This will demonstrate a sample analysis of the stream discharge data from station WSC.08HA011 (Cowichan River near Duncan) which is provided as a sample dataset (WSC.08HA011) with this package. The basin has an area of 826 km**2. While the data fram runs from 1900 onwards, data was only populated in this example starting in 1965 onwards.

Loading the data and some initial plots

We first load the package, load the data and look at the first few rows starting in 1965.

library(ggplot2)
library(plyr)       # split-apply-combine paradigm
library(reshape2)   # for melting and casting

library(BCWaterDischargeAnalysis)


data(WSC.08HA011)
head( WSC.08HA011[ as.numeric(format(WSC.08HA011$Date, "%Y"))==1965,])

Notice that the flow dataframe MUST have two variables: Date and Q - the daily discharge value.


Variable Description


Date The date of the reading in standard R date class format.
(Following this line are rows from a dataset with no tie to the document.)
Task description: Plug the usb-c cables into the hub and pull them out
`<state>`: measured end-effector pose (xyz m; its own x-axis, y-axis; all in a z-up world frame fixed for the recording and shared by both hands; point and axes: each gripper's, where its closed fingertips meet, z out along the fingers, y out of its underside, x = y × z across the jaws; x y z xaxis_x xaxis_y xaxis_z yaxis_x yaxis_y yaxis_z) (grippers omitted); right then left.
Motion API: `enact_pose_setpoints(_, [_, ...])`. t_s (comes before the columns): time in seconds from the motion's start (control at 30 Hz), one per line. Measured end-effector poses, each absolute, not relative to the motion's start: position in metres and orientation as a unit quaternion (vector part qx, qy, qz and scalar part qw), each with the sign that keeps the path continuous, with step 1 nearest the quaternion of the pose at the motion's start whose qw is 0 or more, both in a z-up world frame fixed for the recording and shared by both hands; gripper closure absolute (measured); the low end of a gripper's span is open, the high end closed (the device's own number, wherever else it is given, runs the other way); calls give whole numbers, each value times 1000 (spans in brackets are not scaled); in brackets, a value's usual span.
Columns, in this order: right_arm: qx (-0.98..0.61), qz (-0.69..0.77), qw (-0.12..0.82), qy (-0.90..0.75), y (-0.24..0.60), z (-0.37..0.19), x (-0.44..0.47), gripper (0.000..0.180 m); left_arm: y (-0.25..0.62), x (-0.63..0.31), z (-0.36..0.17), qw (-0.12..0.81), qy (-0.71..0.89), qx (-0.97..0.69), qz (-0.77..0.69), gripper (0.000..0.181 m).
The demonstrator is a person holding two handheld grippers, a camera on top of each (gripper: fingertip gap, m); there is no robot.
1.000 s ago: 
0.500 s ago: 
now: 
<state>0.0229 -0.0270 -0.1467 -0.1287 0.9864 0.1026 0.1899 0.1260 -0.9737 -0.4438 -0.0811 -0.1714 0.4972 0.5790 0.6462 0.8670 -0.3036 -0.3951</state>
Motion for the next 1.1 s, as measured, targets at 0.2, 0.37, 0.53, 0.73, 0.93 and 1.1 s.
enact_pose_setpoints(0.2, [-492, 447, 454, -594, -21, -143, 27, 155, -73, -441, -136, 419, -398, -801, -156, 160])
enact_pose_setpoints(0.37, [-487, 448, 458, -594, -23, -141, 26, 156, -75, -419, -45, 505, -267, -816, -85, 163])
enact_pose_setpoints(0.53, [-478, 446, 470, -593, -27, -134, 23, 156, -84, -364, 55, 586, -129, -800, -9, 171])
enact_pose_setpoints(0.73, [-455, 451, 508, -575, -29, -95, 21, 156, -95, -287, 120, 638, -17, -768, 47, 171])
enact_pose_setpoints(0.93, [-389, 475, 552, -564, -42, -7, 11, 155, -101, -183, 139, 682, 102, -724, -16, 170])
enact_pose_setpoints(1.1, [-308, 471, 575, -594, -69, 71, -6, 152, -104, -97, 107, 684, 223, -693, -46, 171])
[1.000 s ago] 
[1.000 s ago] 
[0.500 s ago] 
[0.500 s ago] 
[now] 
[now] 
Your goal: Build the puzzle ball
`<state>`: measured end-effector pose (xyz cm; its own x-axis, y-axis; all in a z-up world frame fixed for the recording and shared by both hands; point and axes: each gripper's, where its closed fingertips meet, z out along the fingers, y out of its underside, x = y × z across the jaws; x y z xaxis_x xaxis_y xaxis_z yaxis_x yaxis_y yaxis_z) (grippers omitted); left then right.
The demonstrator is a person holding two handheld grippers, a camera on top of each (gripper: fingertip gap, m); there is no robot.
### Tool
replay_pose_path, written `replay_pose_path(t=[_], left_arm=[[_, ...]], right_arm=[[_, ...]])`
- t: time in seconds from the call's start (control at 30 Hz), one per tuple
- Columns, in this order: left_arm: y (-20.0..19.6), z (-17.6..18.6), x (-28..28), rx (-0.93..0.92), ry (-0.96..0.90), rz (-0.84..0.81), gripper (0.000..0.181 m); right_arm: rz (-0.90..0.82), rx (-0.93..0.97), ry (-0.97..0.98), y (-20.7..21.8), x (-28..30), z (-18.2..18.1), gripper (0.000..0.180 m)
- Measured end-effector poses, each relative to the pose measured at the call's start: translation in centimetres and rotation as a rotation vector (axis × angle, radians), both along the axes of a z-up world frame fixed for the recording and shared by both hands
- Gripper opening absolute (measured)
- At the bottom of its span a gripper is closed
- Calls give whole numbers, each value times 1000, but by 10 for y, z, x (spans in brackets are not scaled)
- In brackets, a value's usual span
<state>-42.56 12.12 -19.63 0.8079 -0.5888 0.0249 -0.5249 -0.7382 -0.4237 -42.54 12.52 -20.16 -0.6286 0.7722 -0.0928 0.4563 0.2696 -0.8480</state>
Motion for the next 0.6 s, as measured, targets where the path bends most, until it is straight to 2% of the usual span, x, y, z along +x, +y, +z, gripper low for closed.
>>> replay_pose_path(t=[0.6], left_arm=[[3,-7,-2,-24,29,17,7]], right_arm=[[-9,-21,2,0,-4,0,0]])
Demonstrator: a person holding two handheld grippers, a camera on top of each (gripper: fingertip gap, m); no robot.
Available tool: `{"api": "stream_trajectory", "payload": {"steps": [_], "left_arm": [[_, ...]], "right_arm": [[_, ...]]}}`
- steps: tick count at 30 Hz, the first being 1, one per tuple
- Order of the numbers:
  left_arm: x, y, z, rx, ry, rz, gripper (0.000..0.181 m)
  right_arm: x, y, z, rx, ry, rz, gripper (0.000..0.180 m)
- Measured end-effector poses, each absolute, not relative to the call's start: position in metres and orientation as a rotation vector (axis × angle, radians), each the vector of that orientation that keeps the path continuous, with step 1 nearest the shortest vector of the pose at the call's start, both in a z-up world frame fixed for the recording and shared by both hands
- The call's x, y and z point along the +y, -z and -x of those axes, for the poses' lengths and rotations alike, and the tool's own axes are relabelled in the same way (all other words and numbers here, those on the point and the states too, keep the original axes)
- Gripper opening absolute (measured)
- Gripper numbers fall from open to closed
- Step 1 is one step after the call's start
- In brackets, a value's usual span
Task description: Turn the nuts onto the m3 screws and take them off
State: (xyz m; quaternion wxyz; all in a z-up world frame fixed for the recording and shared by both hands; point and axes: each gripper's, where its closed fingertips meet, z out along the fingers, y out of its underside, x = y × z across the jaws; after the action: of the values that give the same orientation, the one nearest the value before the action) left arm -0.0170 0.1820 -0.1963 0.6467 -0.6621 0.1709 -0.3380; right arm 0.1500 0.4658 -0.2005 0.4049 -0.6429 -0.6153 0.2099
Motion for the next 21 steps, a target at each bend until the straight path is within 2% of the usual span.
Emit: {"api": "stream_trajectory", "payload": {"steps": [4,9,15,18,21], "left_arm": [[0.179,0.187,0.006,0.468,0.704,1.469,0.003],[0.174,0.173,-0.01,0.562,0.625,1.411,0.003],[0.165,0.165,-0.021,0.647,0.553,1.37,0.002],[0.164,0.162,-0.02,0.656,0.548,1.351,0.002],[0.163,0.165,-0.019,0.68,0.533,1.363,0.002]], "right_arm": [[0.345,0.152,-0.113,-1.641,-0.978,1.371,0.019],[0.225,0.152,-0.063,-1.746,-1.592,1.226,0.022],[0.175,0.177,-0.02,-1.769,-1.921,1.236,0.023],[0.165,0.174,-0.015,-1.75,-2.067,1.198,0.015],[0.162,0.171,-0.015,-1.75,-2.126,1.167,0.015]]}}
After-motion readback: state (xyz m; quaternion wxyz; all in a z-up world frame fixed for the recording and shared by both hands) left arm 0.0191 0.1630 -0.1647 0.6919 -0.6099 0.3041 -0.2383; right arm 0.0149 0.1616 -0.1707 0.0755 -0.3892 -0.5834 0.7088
For example to convert a 4-digit year, numeric month, and numeric day
of the month use

    flow$Date <- as.Date{paste(flow$Year,'-',flow$Month,'-',flow$Day,sep="")
To convert a character string (e.g. '1/15/2001') use the

    flow$Date <- as.Date(flow$chardate, "%d/%m/%Y")
The formatting codes (%Y etc) are explained in the help for the strptime() function.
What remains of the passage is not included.